The earliest efforts to develop a repair system started in 1979, when NASA developed a complete tile repair system and maneuvering vehicle that allowed astronauts to propel themselves around the orbiter. It involved a type of caulk gun or spray bottle to repair damaged tiles. NASA also planned to equip the shuttle with 162 spare tiles of various sizes. The agency even had an astronaut test the system under weightless conditions.

Former astronaut Charles Bolden, a member of the team that evaluated the kit, said Wednesday every type of material NASA tested failed when placed in a vacuum in ground tests. Nonetheless, Bolden said NASA should develop an inspection process and provide some kind of repair materials that would allow astronauts to improvise in an emergency.

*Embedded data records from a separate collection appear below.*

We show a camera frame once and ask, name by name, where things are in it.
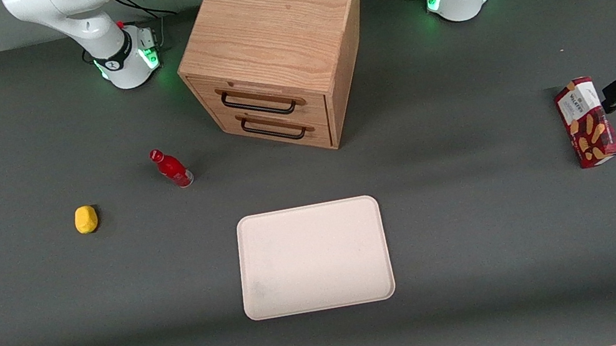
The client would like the red coke bottle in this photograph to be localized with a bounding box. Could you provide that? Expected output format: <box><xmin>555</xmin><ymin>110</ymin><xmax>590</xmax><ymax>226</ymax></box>
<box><xmin>148</xmin><ymin>144</ymin><xmax>195</xmax><ymax>193</ymax></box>

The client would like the wooden drawer cabinet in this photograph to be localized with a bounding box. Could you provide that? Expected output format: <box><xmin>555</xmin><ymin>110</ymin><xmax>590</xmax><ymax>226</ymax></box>
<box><xmin>165</xmin><ymin>0</ymin><xmax>392</xmax><ymax>174</ymax></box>

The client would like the beige rectangular tray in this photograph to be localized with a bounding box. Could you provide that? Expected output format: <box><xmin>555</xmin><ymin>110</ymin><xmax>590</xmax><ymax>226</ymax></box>
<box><xmin>228</xmin><ymin>192</ymin><xmax>398</xmax><ymax>325</ymax></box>

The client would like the black base cables right arm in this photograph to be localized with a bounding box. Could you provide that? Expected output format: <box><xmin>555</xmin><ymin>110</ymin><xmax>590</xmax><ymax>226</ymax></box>
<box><xmin>112</xmin><ymin>0</ymin><xmax>178</xmax><ymax>27</ymax></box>

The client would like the yellow lemon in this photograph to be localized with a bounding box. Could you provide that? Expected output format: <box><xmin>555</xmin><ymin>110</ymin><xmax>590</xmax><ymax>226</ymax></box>
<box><xmin>72</xmin><ymin>204</ymin><xmax>102</xmax><ymax>236</ymax></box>

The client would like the red cookie box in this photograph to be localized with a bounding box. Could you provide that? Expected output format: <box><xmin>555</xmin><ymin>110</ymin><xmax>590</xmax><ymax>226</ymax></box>
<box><xmin>550</xmin><ymin>72</ymin><xmax>616</xmax><ymax>173</ymax></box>

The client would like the wooden drawer front with handle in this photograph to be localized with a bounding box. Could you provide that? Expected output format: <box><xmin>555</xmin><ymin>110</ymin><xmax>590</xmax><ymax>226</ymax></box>
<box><xmin>185</xmin><ymin>52</ymin><xmax>332</xmax><ymax>150</ymax></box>
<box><xmin>207</xmin><ymin>89</ymin><xmax>336</xmax><ymax>171</ymax></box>

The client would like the black metal drawer handle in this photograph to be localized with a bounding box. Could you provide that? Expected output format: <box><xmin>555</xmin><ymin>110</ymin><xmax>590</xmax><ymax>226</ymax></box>
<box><xmin>238</xmin><ymin>106</ymin><xmax>310</xmax><ymax>149</ymax></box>
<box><xmin>218</xmin><ymin>77</ymin><xmax>301</xmax><ymax>126</ymax></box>

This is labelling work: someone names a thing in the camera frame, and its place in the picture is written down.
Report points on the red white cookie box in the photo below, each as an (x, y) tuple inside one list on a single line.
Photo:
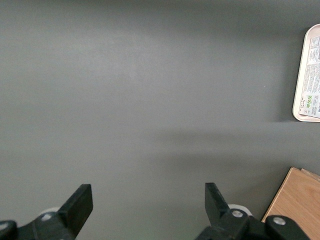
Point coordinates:
[(312, 80)]

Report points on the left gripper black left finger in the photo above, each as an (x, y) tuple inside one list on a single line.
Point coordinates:
[(72, 212)]

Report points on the beige plastic tray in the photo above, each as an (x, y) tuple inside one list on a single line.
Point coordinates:
[(300, 100)]

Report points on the wooden drawer cabinet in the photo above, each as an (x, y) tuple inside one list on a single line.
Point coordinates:
[(297, 205)]

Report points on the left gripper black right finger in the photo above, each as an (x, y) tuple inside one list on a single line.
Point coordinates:
[(220, 217)]

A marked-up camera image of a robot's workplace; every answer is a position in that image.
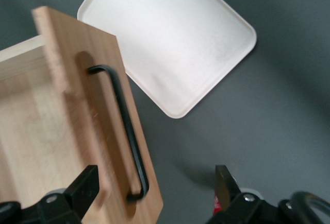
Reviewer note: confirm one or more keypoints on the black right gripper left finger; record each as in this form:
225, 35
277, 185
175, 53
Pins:
82, 185

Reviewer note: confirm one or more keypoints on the beige plastic tray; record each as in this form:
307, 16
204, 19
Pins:
167, 41

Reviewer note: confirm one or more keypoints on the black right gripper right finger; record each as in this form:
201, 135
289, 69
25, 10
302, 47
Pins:
227, 188

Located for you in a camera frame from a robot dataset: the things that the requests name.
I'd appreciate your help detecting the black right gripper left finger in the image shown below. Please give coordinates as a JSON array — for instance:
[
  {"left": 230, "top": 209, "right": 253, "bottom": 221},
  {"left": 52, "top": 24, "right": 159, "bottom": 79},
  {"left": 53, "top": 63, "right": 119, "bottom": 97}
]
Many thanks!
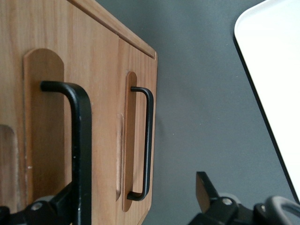
[{"left": 0, "top": 182, "right": 74, "bottom": 225}]

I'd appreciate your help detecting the grey cable loop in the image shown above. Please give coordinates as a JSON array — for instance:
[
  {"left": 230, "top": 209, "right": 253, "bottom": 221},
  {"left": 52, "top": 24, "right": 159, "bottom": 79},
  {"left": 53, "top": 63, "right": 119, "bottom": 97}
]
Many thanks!
[{"left": 254, "top": 195, "right": 300, "bottom": 225}]

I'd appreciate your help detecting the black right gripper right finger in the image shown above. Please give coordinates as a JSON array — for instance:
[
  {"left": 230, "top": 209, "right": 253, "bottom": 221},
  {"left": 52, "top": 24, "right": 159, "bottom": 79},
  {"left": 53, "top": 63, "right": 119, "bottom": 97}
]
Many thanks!
[{"left": 189, "top": 171, "right": 242, "bottom": 225}]

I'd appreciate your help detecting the wooden drawer cabinet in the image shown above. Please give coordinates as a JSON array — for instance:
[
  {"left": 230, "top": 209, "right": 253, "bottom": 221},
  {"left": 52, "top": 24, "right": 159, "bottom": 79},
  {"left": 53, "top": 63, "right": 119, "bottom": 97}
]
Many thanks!
[{"left": 67, "top": 0, "right": 158, "bottom": 60}]

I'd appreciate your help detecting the black metal drawer handle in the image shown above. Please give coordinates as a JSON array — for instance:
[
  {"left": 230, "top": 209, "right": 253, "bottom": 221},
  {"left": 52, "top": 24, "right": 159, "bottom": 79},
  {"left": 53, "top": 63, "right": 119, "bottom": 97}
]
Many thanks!
[
  {"left": 40, "top": 80, "right": 93, "bottom": 225},
  {"left": 126, "top": 86, "right": 155, "bottom": 202}
]

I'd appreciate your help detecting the wooden drawer front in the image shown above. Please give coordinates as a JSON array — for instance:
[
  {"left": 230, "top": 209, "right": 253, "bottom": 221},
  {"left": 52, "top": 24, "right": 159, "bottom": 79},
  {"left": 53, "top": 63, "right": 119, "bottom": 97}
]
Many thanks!
[
  {"left": 116, "top": 37, "right": 158, "bottom": 225},
  {"left": 0, "top": 0, "right": 121, "bottom": 225}
]

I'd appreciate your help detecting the cream rectangular tray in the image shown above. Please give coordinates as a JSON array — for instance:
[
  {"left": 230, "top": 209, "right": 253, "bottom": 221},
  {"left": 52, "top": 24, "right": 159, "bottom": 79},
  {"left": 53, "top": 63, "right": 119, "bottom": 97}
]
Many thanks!
[{"left": 233, "top": 0, "right": 300, "bottom": 204}]

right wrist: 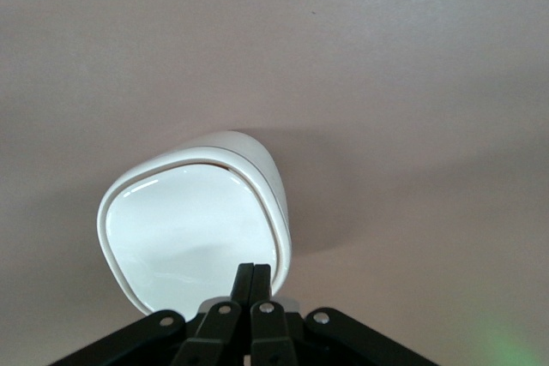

Aerospace industry officials said the repair kit was never given a chance.

A spokesman for Lockheed Martin Corp., whose predecessor company Martin Marietta developed the repair equipment, said they began developing the kit as well as the manned maneuvering unit in September 1979 with the goal of installing the system on the nation’s first shuttle flight.

At the time, NASA officials raised concerns about safely attaching the astronauts to the underbelly of the spacecraft to do the repairs.

There were technical problems as well, limiting the effectiveness of the epoxy developed to fasten the repair tiles. And concern mounted that astronauts on repair missions in awkward conditions could inflict even more damage to adjacent and otherwise sound tiles.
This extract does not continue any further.